Gauteng Provincial Commissioner Lieutenant-General Mzwandile Petros is optimistic that the war against crime in the province and the country can be won.
Speaking on Talk Radio 702 on Wednesday, Petros said there was definitely hope.
"We indicated that if we deal with crime in Gauteng, which contributes to 50% of crime in the country, we would have gone a long way in dealing with crime in the country. There is hope - if you see the numbers in Gauteng, if you listen to the people... If there is hope in Gauteng, there must be hope in South Africa," he added.
Petros noted that like with any war, there were many battles and each time police won a battle, they were a step closer to winning the war.

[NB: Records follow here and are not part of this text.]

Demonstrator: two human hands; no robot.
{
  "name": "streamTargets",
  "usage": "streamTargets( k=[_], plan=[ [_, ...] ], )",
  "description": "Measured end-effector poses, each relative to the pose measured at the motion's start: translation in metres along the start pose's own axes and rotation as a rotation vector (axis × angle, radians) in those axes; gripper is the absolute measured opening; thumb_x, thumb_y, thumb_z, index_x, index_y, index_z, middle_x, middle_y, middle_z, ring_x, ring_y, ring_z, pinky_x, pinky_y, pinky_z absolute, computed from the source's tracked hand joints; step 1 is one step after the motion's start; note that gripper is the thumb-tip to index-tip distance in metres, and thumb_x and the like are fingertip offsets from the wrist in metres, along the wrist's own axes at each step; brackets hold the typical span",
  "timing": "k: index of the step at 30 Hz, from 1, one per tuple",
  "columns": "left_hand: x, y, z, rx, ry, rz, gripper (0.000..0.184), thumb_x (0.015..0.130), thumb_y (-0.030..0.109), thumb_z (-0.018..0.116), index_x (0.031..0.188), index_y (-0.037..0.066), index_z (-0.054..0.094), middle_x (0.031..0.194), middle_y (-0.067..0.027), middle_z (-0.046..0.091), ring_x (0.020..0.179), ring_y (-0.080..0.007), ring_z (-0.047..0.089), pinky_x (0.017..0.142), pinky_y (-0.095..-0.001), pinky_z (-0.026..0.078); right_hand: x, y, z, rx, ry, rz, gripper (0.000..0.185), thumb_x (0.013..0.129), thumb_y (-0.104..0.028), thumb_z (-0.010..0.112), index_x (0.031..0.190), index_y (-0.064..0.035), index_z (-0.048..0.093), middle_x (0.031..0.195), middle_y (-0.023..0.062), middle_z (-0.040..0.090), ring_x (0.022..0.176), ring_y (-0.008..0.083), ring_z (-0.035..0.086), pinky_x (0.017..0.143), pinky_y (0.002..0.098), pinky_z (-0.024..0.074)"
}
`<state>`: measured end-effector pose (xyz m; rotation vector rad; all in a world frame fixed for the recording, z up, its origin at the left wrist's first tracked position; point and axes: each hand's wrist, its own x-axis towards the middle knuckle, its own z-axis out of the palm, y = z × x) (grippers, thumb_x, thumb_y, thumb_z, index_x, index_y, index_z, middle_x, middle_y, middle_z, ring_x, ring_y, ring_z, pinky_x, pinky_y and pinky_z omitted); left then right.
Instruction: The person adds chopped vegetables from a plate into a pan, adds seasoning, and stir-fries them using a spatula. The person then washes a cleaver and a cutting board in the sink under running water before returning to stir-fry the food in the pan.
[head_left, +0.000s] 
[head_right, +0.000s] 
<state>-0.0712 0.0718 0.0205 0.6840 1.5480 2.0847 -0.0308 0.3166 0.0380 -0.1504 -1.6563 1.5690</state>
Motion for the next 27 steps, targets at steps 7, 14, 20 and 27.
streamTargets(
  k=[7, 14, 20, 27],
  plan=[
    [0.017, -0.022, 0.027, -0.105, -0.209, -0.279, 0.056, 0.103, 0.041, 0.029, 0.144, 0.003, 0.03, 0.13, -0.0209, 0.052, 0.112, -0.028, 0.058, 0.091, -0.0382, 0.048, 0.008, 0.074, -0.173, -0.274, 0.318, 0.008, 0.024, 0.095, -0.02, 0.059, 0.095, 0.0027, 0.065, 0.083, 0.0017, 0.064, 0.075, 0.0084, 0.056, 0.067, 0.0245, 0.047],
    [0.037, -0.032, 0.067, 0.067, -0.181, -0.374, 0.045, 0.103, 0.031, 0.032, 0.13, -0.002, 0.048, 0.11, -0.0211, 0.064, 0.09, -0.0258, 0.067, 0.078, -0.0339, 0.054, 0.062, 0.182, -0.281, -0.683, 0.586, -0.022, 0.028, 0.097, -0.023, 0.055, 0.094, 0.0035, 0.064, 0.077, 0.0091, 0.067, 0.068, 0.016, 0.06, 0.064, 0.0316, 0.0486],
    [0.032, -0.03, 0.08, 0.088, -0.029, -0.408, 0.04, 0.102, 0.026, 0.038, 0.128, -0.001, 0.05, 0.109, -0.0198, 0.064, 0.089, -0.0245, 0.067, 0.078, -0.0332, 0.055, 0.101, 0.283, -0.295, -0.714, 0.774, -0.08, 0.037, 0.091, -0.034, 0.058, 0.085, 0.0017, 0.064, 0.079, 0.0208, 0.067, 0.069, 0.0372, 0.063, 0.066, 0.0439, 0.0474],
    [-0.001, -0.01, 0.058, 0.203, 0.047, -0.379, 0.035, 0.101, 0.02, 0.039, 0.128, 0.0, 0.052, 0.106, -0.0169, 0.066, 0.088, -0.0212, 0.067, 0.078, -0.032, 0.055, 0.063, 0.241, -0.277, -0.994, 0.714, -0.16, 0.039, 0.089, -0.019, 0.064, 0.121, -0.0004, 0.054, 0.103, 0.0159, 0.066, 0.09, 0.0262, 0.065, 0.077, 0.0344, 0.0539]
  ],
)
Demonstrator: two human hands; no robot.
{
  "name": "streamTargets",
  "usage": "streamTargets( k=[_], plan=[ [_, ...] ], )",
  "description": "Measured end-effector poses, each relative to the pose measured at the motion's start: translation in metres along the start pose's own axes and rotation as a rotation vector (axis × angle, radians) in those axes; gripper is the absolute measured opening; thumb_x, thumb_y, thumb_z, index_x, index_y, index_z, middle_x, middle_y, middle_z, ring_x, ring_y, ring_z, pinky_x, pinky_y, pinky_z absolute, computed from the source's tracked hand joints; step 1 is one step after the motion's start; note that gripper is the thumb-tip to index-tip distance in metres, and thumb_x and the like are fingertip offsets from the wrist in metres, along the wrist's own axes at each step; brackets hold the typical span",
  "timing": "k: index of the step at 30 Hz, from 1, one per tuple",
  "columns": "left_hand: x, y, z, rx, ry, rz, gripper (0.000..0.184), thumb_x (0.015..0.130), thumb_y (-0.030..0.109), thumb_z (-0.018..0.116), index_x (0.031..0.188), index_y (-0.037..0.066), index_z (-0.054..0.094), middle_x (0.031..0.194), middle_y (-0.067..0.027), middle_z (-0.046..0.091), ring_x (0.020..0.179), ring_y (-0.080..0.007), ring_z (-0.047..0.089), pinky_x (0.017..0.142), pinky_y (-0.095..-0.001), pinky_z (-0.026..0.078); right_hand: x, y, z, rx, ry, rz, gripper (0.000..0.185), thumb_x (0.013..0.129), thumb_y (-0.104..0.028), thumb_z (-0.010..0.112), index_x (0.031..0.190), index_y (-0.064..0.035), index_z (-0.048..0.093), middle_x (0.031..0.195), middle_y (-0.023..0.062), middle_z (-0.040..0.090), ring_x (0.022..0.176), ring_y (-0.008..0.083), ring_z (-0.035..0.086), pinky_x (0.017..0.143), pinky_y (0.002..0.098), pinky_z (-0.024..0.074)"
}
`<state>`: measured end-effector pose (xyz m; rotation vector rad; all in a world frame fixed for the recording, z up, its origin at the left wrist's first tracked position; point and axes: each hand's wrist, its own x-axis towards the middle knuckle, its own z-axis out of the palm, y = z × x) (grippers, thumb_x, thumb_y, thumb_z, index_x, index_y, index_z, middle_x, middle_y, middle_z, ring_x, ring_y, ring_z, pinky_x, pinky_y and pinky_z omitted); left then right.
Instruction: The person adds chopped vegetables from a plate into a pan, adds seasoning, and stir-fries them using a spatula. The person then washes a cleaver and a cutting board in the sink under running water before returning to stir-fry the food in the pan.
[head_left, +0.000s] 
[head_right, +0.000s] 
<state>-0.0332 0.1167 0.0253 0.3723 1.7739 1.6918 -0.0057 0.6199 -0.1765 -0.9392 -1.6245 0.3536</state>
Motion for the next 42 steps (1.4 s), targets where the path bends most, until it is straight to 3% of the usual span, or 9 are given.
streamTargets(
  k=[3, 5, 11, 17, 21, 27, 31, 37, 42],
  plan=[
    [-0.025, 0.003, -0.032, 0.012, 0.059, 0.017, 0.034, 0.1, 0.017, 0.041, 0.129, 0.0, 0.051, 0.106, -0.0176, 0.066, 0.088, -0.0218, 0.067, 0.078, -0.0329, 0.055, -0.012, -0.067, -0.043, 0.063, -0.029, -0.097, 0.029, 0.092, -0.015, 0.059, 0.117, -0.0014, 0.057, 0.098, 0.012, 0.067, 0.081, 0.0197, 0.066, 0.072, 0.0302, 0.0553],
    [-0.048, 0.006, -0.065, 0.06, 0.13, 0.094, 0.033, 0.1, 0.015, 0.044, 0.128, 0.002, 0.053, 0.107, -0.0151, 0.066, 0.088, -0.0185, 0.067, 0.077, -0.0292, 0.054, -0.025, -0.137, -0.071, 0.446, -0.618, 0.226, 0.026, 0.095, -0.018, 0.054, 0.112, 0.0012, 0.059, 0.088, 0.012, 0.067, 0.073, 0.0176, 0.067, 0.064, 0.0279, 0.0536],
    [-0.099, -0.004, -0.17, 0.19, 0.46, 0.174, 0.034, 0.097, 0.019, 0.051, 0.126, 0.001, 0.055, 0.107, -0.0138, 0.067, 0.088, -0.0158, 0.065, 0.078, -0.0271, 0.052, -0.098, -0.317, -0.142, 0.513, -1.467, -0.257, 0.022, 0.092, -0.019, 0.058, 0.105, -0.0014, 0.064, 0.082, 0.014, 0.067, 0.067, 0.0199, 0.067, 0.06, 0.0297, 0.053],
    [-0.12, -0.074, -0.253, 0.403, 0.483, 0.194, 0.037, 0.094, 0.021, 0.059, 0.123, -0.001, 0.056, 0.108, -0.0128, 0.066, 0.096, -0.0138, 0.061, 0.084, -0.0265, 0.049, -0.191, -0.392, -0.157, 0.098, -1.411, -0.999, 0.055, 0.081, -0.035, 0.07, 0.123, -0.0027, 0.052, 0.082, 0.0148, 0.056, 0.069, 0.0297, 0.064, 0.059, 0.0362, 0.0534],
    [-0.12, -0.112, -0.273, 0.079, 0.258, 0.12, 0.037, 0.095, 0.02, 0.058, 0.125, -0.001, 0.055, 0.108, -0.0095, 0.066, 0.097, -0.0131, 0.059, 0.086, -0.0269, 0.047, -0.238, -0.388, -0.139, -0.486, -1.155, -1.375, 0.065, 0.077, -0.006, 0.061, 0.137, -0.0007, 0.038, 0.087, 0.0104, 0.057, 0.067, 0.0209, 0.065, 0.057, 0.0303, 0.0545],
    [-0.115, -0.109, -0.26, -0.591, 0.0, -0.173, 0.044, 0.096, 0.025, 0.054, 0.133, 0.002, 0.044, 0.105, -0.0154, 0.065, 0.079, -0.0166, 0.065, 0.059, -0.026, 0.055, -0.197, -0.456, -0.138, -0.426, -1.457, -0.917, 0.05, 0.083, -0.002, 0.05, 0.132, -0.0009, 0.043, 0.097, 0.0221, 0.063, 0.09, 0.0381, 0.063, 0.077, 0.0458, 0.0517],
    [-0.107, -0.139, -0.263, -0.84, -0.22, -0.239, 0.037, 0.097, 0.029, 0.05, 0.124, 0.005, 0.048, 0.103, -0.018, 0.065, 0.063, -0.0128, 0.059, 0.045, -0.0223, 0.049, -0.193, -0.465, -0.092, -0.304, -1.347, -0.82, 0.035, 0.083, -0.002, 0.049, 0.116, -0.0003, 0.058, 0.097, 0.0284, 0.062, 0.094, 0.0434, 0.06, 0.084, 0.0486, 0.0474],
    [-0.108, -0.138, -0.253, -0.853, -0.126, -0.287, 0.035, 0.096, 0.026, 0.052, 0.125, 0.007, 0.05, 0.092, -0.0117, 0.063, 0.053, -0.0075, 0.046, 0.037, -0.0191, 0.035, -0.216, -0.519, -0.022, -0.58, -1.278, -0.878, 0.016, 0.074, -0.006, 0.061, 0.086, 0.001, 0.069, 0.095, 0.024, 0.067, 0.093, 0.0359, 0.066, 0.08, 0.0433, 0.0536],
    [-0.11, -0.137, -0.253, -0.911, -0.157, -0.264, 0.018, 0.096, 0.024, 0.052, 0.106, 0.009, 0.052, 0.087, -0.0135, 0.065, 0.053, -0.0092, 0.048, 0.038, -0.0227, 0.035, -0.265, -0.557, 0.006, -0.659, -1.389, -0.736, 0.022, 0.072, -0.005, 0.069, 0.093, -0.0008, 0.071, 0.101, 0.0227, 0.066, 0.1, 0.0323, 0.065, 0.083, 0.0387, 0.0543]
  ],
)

Acknowledging the growing problem of drugs, Petros said police were also committed to dealing with the issue of drugs.
He noted that criminals used Gauteng as the distribution point for drugs and it was the province from which drugs were sent to the rest of the country.
The provincial commissioner sounded a warning to criminals, reminding them that police would continue to "make the space even smaller for the crooks that are here".
"They [criminals] thought they will be running to Mpumalanga, Limpopo and North West. We have come together as the four provincial commissioners so that the space is going to be even smaller wherever they are going to be going," he added.
Those within police ranks, who found themselves on the wrong side of the law, would not be spared either.
Corruption among law enforcement officials was disturbing and police were committed to rooting it out, Petros said.
"From 1 September 2010 to the end of July , we arrested 746 of our own in Gauteng only. Last year, 171 police officials have been dismissed from the service. From 1 January to the end of July this year, 120 have been dismissed," Petros said.
Police had no qualms about arresting their own, he added.
"We are so happy we are doing it ourselves, because those many thousands of police officials that are law abiding, that want to see an improvement, are sick and tired. They want to be seen to be dealing with these things themselves," Petros said.